Por Camila Ribeiro de Mendonça
e Rodrigo Haidar
Mais uma operação
da Polícia Federal deflagrada com um show de fogos de artifício se transformou
em um traque. Por unanimidade, a 6ª Turma do Superior Tribunal de Justiça
decidiu anular, na última quinta-feira (15/9), todas as provas colhidas pela PF
e pelo Ministério Público na chamada operação Boi Barrica, que investigou
negócios do empresário Fernando Sarney e de outras pessoas da família do
presidente do Senado, José Sarney (PMDB-AP).
Os ministros
consideraram que as quebras dos sigilos bancário, fiscal e telefônico dos
investigados, e as escutas telefônicas que se seguiram a elas, foram feitas ao
arrepio da lei e da Constituição Federal.

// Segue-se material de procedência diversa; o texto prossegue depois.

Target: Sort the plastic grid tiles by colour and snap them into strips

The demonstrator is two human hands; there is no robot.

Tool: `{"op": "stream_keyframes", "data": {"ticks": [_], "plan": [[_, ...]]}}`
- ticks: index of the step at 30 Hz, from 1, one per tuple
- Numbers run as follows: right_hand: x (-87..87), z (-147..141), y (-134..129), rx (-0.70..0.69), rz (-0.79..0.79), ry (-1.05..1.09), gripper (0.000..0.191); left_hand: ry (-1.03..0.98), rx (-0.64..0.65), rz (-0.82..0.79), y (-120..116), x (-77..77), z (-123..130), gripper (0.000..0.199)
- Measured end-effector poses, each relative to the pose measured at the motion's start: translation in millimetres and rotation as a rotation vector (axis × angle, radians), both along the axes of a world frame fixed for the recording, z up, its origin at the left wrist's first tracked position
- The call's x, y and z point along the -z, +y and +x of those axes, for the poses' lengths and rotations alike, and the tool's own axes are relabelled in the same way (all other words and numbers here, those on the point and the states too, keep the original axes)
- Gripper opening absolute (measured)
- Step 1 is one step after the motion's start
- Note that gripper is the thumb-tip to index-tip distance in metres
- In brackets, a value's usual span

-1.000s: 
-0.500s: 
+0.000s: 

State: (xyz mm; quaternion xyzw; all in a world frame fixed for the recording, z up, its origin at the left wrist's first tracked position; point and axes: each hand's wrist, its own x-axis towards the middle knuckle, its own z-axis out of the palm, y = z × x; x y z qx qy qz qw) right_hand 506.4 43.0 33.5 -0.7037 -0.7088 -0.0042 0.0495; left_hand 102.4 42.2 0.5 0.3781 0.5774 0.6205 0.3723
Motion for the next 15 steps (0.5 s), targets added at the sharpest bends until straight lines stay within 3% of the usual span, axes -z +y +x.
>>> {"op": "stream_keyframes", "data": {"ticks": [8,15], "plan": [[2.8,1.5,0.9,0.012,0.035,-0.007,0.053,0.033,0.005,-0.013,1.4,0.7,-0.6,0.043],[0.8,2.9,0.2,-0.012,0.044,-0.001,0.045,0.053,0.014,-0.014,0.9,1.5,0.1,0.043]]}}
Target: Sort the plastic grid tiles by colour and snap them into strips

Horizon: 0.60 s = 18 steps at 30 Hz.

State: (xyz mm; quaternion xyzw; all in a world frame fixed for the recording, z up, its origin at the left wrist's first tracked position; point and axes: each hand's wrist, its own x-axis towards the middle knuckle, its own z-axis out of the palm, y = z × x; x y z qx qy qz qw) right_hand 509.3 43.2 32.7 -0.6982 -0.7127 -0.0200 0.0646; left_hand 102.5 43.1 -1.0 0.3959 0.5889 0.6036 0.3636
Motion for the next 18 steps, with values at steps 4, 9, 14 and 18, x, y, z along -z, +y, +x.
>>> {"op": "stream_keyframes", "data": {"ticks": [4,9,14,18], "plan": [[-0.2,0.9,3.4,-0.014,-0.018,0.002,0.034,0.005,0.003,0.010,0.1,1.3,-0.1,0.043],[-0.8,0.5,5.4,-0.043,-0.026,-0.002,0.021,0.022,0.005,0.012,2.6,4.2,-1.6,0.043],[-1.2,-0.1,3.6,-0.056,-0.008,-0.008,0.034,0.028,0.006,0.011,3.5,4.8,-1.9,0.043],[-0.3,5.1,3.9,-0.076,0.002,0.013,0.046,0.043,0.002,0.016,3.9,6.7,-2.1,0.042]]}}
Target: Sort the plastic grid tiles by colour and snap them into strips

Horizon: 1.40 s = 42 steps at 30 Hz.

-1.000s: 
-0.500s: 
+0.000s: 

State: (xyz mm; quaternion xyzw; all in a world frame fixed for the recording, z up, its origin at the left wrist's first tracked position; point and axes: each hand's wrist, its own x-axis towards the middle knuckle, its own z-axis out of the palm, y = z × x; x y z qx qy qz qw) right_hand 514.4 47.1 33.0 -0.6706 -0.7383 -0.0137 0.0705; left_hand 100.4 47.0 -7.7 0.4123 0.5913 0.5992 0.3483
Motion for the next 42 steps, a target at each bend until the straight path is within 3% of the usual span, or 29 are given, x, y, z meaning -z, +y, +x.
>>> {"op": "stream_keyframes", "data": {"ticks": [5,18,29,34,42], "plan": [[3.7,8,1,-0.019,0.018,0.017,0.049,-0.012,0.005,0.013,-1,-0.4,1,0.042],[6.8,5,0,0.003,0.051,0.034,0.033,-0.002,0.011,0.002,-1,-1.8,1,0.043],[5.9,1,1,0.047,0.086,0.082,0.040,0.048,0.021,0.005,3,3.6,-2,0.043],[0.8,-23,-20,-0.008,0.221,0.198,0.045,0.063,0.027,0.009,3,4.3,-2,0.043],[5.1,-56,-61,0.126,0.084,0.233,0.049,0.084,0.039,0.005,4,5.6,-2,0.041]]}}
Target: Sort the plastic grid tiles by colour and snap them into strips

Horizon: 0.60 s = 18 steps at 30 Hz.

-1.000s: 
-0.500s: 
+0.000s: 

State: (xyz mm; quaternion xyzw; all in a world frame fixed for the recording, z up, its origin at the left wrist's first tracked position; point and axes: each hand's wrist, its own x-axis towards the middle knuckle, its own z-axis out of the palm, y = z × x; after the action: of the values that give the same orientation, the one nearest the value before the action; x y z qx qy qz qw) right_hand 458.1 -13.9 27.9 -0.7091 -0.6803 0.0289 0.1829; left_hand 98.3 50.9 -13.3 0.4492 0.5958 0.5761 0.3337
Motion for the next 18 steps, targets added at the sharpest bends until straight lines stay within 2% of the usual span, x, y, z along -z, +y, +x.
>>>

Isso impediu que o mérito dos
supostos crimes fosse sequer analisado. Com a decisão, já são três as operações
espetaculares da Polícia Federal que não passam pelo crivo da legalidade no
STJ, em um período de apenas cinco meses.
Em junho, a 5ª
Turma do tribunal anulou as provas colhidas na operação Satiagraha. Os ministros entenderam que a
participação oculta de agentes da Agência Brasileira de Inteligência (Abin) na
investigação comandada pelo então delegado Protógenes Queiroz, hoje deputado
federal pelo PCdoB, foi ilegal. Dois meses antes, a 6ª Turma julgou ilegais as provas da operação Castelo de Areia, por ilegalidades semelhantes às
que derrubaram, agora, a ação contra Fernando Sarney.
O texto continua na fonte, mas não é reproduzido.